After processing that incident, Olivia didn’t allow herself to be frustrated. She realized, “I'm not with deaf peers anymore. These are hearing people and that was a really huge step out into the real world, and I didn't know how to navigate that real world without the support that I used to have.” Challenges to learning fell like slow-motion dominoes when Olivia began to confront teachers about her disability. Natalie Schleining, Olivia’s Student Support Specialist at the SALT Center, said, “She doesn't expect anybody else to do it for her. It's on her and I think that's part of the fire in her. She takes total responsibility for her life.”
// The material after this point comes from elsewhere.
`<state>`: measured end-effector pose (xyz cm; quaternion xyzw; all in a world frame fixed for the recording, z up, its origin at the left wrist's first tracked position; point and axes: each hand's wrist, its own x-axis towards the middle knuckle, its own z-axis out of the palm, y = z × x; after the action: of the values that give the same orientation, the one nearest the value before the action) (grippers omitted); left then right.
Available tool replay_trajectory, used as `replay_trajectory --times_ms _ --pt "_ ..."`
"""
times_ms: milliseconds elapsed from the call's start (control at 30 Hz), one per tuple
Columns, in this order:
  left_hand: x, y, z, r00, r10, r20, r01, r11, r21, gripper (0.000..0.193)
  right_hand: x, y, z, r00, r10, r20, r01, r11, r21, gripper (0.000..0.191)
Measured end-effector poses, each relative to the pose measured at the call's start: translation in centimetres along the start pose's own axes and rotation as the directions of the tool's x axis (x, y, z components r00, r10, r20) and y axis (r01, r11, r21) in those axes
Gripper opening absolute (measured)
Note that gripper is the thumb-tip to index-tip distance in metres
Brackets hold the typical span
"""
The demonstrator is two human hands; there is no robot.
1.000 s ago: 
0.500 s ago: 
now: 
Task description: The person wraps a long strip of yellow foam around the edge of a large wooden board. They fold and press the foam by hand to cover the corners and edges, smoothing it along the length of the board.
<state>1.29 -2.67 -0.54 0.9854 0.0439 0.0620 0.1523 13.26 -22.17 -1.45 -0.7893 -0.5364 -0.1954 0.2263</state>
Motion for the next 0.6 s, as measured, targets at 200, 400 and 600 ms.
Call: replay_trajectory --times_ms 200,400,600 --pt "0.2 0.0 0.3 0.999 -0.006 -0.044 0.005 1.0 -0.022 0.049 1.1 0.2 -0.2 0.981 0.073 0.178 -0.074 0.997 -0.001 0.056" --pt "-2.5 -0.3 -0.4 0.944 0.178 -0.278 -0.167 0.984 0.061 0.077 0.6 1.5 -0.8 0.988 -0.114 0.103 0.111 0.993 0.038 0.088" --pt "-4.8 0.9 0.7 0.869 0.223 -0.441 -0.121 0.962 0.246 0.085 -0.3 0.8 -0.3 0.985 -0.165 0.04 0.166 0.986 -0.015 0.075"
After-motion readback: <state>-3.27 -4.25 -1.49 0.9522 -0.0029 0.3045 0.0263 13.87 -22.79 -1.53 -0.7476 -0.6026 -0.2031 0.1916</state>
“When you think about David Livingston White, and all of the determination, the perseverance, she really does check every one of those boxes,” Emily Pendleton, Olivia’s first Student Support Specialist, said. Imagine trying to read lips during the pandemic; masks were a new hurdle. Olivia tactfully explained to professors what accommodations she needed, like closed captioning, but some balked. Lab class participation was also met with resistance. “Even in the groups nobody would ever want to work with her or partner up with her—even the TAs,” Pendleton said. During weekly meetings, Pendleton reinforced that Olivia’s disability did not define her and encouraged her to pivot her thinking: “You will have to break barriers, but you're the person to do this.”
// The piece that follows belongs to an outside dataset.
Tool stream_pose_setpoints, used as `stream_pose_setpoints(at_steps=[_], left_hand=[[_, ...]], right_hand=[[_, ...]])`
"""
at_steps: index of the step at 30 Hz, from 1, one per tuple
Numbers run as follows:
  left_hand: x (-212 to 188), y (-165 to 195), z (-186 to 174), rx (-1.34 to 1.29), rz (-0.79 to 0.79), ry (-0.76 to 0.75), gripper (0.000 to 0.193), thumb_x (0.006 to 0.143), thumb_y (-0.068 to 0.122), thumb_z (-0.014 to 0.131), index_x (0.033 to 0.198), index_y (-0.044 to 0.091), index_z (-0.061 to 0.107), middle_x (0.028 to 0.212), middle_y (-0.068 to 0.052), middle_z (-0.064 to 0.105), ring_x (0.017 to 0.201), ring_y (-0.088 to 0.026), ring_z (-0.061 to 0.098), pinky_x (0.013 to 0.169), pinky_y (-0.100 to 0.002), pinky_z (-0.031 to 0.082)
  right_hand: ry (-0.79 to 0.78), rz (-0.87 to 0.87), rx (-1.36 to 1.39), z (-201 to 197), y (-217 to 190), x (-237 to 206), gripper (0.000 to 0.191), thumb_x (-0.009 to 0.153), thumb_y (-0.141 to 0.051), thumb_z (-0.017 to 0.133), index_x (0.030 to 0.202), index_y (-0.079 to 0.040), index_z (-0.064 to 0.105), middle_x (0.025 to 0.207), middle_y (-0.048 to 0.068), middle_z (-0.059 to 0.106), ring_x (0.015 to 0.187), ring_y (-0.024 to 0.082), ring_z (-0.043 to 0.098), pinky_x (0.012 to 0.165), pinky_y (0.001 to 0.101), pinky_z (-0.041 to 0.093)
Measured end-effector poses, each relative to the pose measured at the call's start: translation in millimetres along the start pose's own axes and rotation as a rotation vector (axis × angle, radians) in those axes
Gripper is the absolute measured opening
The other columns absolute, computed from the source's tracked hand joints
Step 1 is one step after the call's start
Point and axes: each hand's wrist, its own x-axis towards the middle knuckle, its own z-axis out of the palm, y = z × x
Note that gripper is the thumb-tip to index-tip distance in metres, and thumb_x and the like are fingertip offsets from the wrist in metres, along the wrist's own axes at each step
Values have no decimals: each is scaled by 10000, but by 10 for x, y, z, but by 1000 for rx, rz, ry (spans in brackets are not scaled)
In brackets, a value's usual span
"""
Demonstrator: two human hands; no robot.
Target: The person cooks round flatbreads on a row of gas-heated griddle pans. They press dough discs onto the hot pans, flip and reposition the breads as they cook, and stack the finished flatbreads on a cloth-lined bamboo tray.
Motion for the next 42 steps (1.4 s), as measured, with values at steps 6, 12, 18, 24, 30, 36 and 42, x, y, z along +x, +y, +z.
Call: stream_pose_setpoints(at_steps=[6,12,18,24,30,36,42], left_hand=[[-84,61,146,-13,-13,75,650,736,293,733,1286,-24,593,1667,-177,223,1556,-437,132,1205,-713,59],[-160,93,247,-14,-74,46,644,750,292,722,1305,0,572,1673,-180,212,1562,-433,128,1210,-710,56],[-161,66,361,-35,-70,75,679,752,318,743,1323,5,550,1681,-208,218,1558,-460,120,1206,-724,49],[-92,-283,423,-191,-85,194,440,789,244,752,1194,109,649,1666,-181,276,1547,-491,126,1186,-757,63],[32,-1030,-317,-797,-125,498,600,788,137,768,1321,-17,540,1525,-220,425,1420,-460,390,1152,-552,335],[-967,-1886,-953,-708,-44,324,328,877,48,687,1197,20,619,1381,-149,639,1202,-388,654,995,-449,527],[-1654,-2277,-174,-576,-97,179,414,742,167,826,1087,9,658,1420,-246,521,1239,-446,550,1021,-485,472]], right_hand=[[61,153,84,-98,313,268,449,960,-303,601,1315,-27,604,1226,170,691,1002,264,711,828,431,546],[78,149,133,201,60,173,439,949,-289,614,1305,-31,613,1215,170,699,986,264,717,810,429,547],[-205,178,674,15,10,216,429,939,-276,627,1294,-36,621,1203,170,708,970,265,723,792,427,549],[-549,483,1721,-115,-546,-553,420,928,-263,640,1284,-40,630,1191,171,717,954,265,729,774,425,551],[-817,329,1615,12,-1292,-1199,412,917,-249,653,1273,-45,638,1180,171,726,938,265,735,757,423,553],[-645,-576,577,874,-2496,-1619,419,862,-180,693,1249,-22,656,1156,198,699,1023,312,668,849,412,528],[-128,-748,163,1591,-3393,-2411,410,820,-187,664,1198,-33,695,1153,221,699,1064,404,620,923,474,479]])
Graduating this spring with a Bachelor of Science degree in Molecular and Cellular Biology, with an emphasis in science communication, Olivia will be a student in the Department of Education’s accelerated ‘Teach for Arizona’ master’s program this fall. Schleining believes Olivia’s perseverance of self-advocacy was the defining factor in her acceptance. Before the interview, Olivia told Schleining, “‘I'm going to be good. I got this’ . . . She was right.”

Olivia is also a disability rights advocate. While working in a class prep lab, Olivia fought for a lower desk for a student in a wheelchair. She told her boss, “Why don't we just do that instead of their partner doing all the work?” Olivia has seen that students with disabilities want to be included in science, but the field has lagged in both available educational materials and the awareness of professors. “I'm trying to break that up,” Olivia said. Olivia aspires to enter the field of science illustration and tackle deficient areas, like the color-blind world of science modeling.

“She's very aware and I think even within her own struggles, she would never want somebody to ‘not have,’ and even if they can't speak up, she's going to be the one to speak up for them and equalize the playing field. . . I couldn't think of anybody better to be the pioneer of that,” Pendleton said.

Olivia’s best advice for students in the SALT Center is “Fail. . . failing really leads you to get out to the real world to figure out what it is that worked and what didn't work—to really let you persevere through life—especially being a scientist.”